Honestly, I’m not comfortable talking about the drawer. Being a perfectionist means not only do I want people to think I’m perfect, I actually want to beperfect. So the drawer is a double whammy—a threat to my image and a reminder that I’m not who I want to be. And so, I resolve each week to work harder, clean more, get caught up, and remove the need to hide things; to maintain a house that can withstand the unannounced drop-in…you know, that thing when a friend is in the neighborhood and just wants to say hi? 
(Spoiler alert, I’m not a fan.)
Thing is, I know life is messy and that my problem isn’t the drawer or spontaneous friends; it’s the fact that my disdain for messy things has become more important than my love for people. I bark at my husband and kids for leaving stuff out. I put off lunch dates to organize cabinets and finish house projects. I often ignore the doorbell because things aren’t put away or I don’t want to stop cleaning—or I’m not wearing mascara. Bottom line, I’ve missed opportunities to pour into people because I’m too concerned about the way they see me. And the way I see me.
And while I’m sitting here not sure how to make this post end pretty, God is bringing a full-exposure moment to my mind, and I sort-of can’t believe He wants me to share it, since it’s the opposite of pretty.
But I’m nothing if not obedient, says the perfectionist. 
A few years ago, I went to a dermatologist for mole-mapping (which, as it turns out, I like talking about even less than my secret drawer). I have a lot of freckles—lucky me—and some were starting to look more like moles than freckles.
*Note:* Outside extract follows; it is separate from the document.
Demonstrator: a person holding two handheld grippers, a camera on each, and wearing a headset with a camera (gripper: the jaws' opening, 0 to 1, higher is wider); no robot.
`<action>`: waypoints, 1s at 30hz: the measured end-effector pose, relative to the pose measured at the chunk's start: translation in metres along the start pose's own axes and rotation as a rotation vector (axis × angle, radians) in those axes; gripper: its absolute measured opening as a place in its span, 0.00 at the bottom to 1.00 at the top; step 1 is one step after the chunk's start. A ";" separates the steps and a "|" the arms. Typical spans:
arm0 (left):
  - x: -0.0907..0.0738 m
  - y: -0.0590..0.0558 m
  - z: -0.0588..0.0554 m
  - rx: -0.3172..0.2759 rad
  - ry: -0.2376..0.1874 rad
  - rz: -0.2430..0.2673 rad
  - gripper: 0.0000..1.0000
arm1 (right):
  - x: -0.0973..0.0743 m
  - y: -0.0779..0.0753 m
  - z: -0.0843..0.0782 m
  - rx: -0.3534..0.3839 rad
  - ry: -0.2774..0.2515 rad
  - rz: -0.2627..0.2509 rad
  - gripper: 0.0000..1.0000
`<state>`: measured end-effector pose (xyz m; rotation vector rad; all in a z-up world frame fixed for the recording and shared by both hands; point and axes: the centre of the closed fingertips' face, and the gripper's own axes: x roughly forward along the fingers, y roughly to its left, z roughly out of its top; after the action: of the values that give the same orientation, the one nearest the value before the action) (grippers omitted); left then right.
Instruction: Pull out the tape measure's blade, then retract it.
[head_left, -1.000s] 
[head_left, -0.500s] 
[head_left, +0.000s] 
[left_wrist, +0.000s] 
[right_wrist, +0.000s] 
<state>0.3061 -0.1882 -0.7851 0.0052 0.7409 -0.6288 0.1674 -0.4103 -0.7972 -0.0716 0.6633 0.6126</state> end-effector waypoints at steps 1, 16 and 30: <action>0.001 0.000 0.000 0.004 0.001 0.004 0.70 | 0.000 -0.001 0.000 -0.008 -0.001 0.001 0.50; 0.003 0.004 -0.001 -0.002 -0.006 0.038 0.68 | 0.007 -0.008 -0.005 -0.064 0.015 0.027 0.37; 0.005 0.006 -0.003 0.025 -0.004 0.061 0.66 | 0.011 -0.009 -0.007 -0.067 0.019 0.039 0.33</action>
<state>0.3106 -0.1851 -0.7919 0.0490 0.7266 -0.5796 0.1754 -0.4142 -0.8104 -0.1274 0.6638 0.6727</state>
Since mapping involves taking pictures of my entire body under fluorescent lights, I wasn’t thrilled by the prospect. Understatement. When the doctor was done, she told me I looked great. I knew she was referring to the moles, but since she’d just seen every inch of my post-three-pregnancies body, I said, “Well that depends on what you mean by “great.” She doubled over, her unbridled laughter confirming that my control-top-tankini from Lands’ End was a wise purchase.
So what does my embarrassing experience at the dermatologist’s office have to do with my messy drawer? Only this: that even in my most vulnerable moment, under unforgiving lights and sharp scrutiny, my fear of being exposed had been overblown, and facing reality wasn’t as bad as I thought it would be.  Actually, it was sort-of funny and a relief to just laugh at myself and move on. And as I’m choosing more and more to be authentic, that seems to be the rule—anticipating telling the truth is always worse than just telling the truth. More than that, it’s consistently a relief to let my guard down and my personal expectations go. And, of course, the by-product of both is that I have more time for people, which is exactly what God wants. That, and for me to know I’m loved by Him already, in spite of the things I do or don’t do.
Maybe the next time my friends come over, I’ll start with the drawer/closet/spare room I usually keep locked.
“Hey, y’all, look at my messy drawer and the things I never have time to put away. Because along with the freshly vacuumed floors, flickering candles and goodie-laden counter top, the drawer really is me. Now let’s hang out.”
Or something like that.
I pray that out of his glorious riches he may strengthen you with power through his Spirit in your inner being, so that Christ may dwell in your hearts through faith. And I pray that you, being rooted and established in love, may have power, together with all the Lord’s holy people, to grasp how wide and long and high and deep is the love of Christ, and to know this love that surpasses knowledge—that you may be filled to the measure of all the fullness of God.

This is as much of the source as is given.